Regex to match only letters

Question

How can I write a regex that matches only letters?

What's your definition of `characters`? ASCII? Kanji? Iso-XXXX-X? UTF8? — Ivo Wetzel, Sep 01 '10 at 12:10
I have noticed that **\p{L}** for a letter and **/u** flag for the Unicode matches any letter in my regex i.e. `/\p{L}+/u` — MaxZoom, Sep 26 '19 at 16:59

Gumbo · Answer 1 · 2010-09-01T12:17:11.640

582

Use a character set: [a-zA-Z] matches one letter from A–Z in lowercase and uppercase. [a-zA-Z]+ matches one or more letters and ^[a-zA-Z]+$ matches only strings that consist of one or more letters only (^ and $ mark the begin and end of a string respectively).

If you want to match other letters than A–Z, you can either add them to the character set: [a-zA-ZäöüßÄÖÜ]. Or you use predefined character classes like the Unicode character property class \p{L} that describes the Unicode characters that are letters.
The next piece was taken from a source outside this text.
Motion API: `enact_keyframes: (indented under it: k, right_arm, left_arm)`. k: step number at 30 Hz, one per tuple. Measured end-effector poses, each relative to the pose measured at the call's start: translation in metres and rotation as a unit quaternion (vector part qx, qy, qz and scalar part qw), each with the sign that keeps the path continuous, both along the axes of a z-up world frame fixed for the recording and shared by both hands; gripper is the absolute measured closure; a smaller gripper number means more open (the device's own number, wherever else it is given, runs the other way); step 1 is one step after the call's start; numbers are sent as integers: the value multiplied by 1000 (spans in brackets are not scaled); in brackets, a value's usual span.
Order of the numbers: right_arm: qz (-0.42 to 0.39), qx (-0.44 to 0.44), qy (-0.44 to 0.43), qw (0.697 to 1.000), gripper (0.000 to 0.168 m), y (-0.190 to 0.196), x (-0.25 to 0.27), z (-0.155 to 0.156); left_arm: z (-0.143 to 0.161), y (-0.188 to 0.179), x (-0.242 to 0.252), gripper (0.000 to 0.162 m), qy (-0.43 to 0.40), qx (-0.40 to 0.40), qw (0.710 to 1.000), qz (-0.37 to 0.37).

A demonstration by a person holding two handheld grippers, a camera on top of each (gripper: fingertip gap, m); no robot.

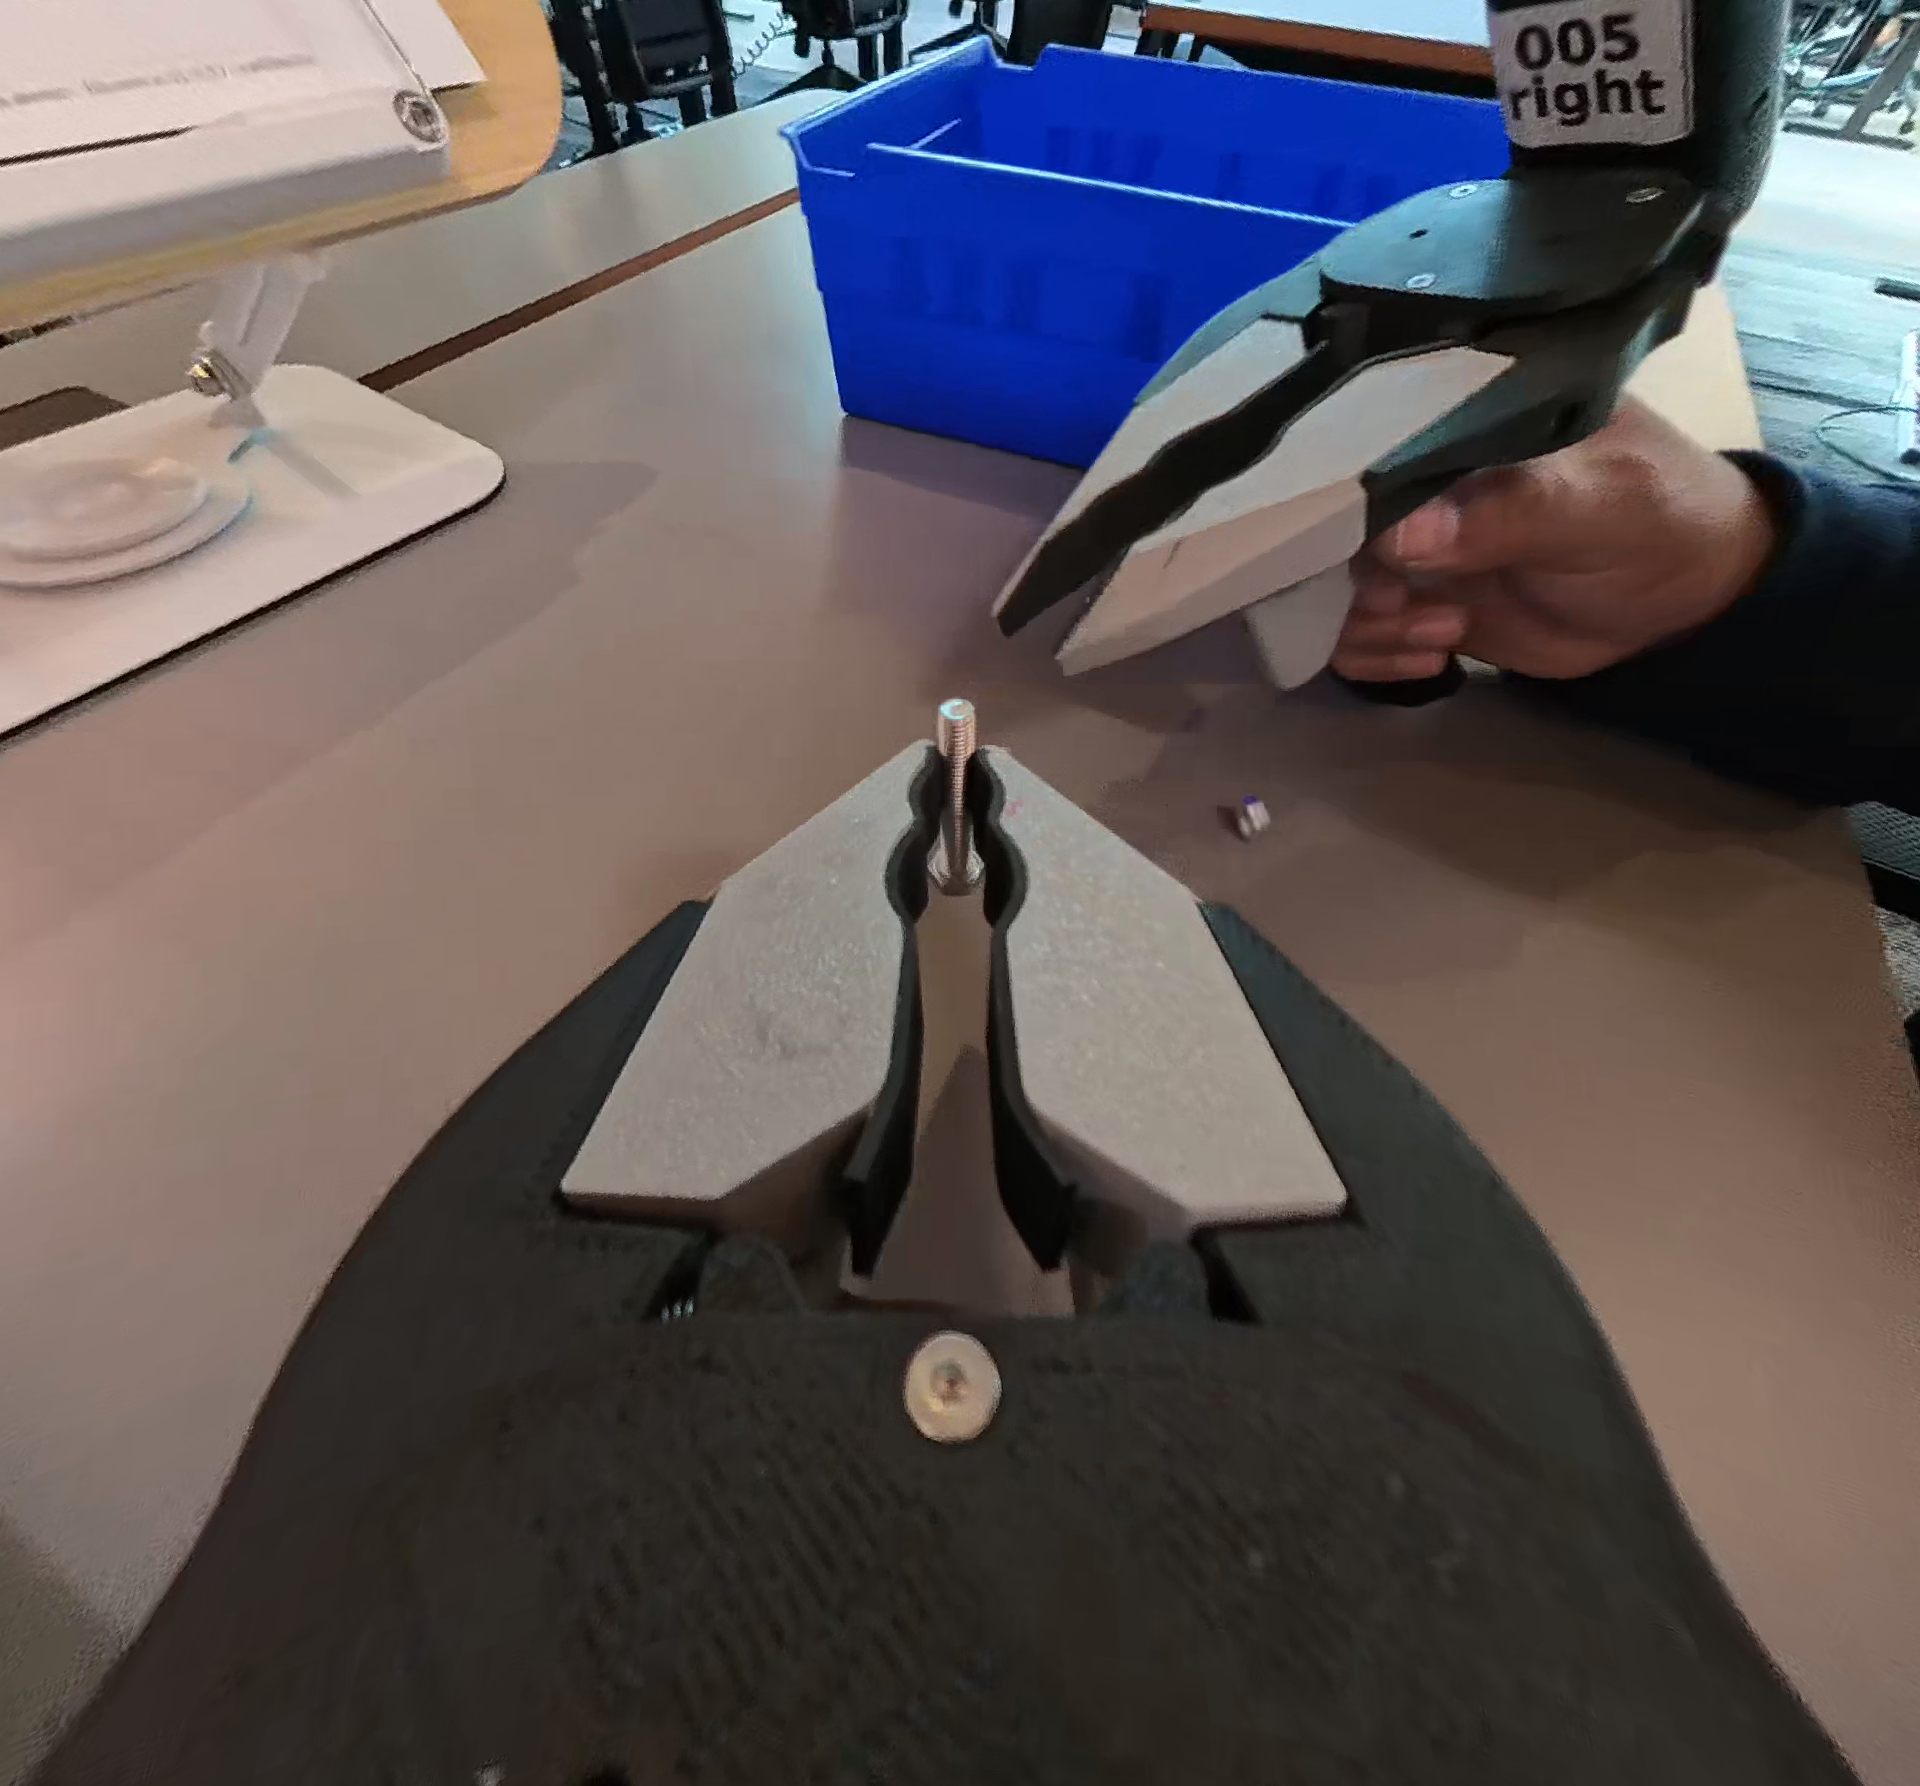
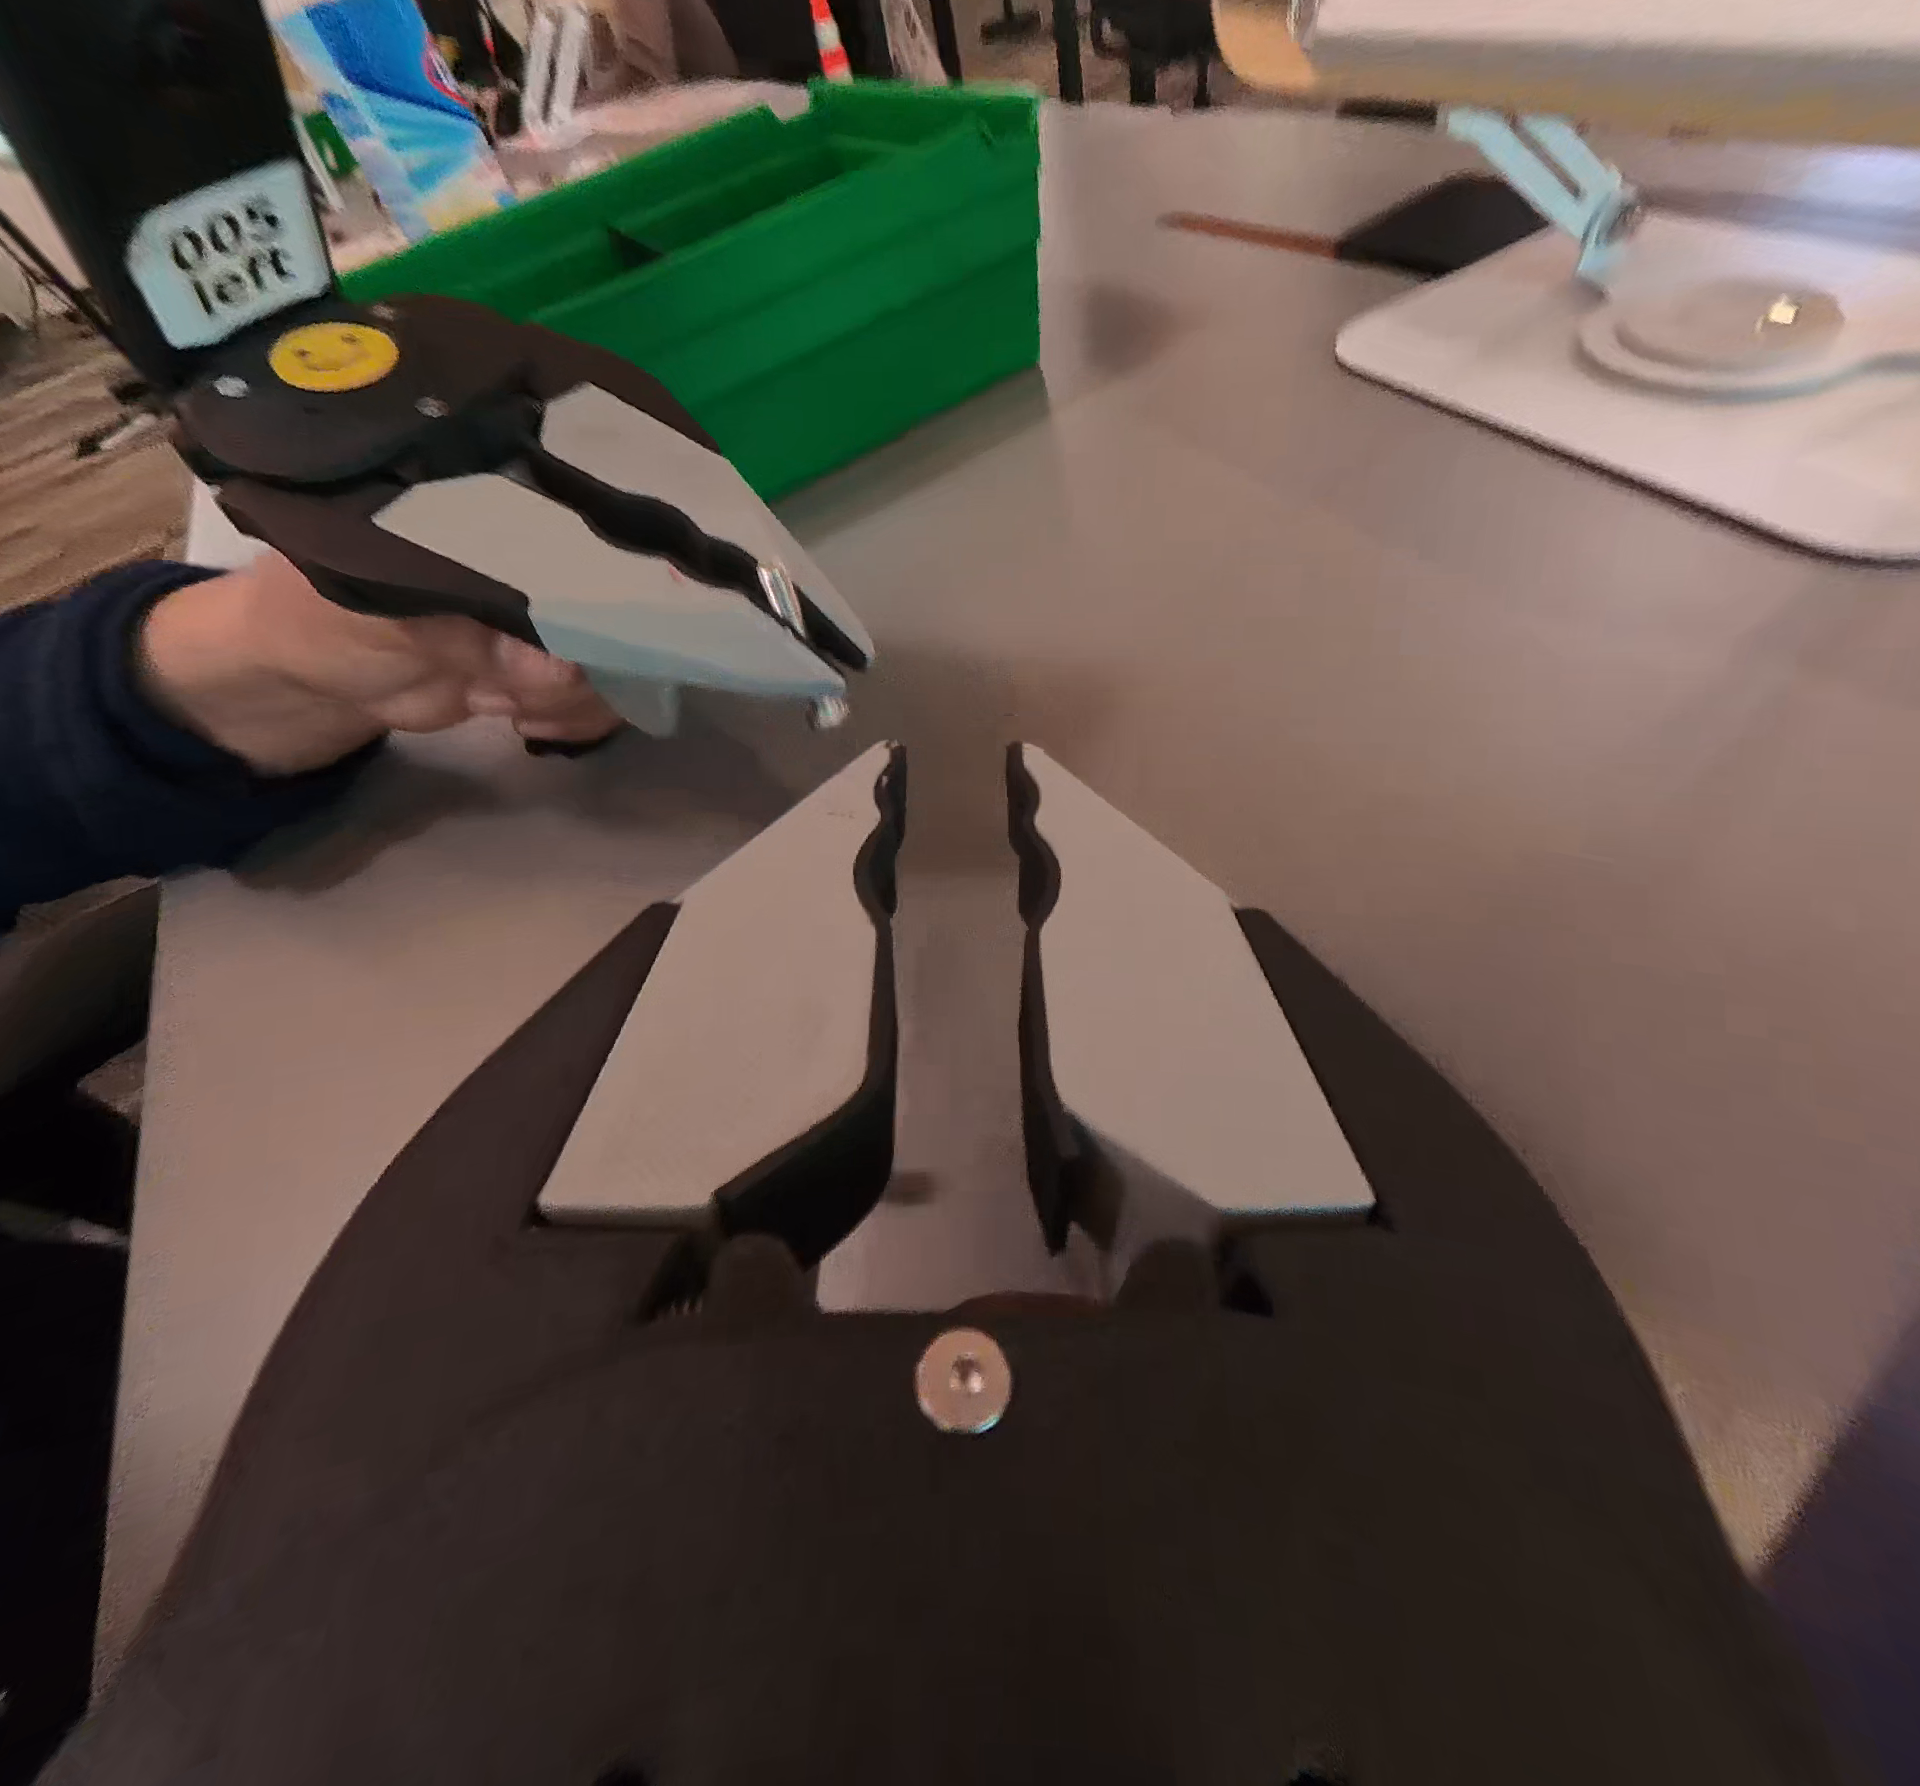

edited Sep 01 '10 at 12:17

answered Sep 01 '10 at 12:09

Gumbo

643,351
109
780
844

165

That's a very ASCII-centric solution. This will break on pretty much any non-english text. – Joachim Sauer Sep 01 '10 at 12:13
12

@Joachim Sauer: It will rather break on languages using non-latin characters. – Gumbo Sep 01 '10 at 12:17
21

Already breaks on 90% of German text, don't even mention French or Spanish. Italian might still do pretty well though. – Ivo Wetzel Sep 01 '10 at 12:22
12

that depends on what definition of "latin character" you choose. J, U, Ö, Ä can all be argued to be latin characters or not, based on your definition. But they are all used in languages that use the "latin alphabet" for writing. – Joachim Sauer Sep 01 '10 at 12:23
15

\p{L} matches all the umlauts sedilla accents etc, so you should go with that. – Radu Simionescu Oct 11 '16 at 08:45
Works well in a selector engine for determining if the selector is just a tag name. – user1329482 Oct 14 '17 at 17:40
What do you do if you can't use `[]` because Python is too thick to understand nestings? – AER Jan 11 '18 at 08:18
2

Instead of keep adding characters like adding äöüßÄÖÜ, you can go: ^[a-zA-Z]\p{L}+$ to include most of the western alphabets. – Pablo Sep 07 '19 at 21:15

score 263 · Answer 2 · answered Sep 01 '10 at 12:10

263

\p{L} matches anything that is a Unicode letter if you're interested in alphabets beyond the Latin one

answered Sep 01 '10 at 12:10

RobV

28,022
11
77
119

2

not in all regex flavours. For example, vim regexes treat `\p` as "Printable character". – Philip Potter Sep 01 '10 at 12:12
4

[this page](http://www.regular-expressions.info/refflavors.html) suggests only java, .net, perl, jgsoft, XML and XPath regexes support \p{L}. But major omissions: python and ruby (though python has the regex module). – Philip Potter Sep 01 '10 at 12:16
6

@Philip Potter: Ruby supports Unicode character properties using that exact same syntax. – Jörg W Mittag Sep 01 '10 at 13:14
18

I think this should be `\p{L}\p{M}*+` to cover letters made up of multiple codepoints, e.g. a letter followed by accent marks. As per http://www.regular-expressions.info/unicode.html – ZoFreX Sep 16 '16 at 13:42
with python 3 this yields an error `bad escape \p at position 0` – matanster Apr 19 '19 at 16:23
Doesn't work in firefox: https://bugzilla.mozilla.org/show_bug.cgi?id=1361876 – Stefan Haustein Dec 02 '19 at 19:24
10

**JavaScript** needs `u` after regex to detect the unicode group: `/\p{Letter}/gu` – jave.web Mar 17 '21 at 16:13

score 71 · Answer 3 · edited Feb 08 '14 at 01:28

71

Depending on your meaning of "character":

[A-Za-z] - all letters (uppercase and lowercase)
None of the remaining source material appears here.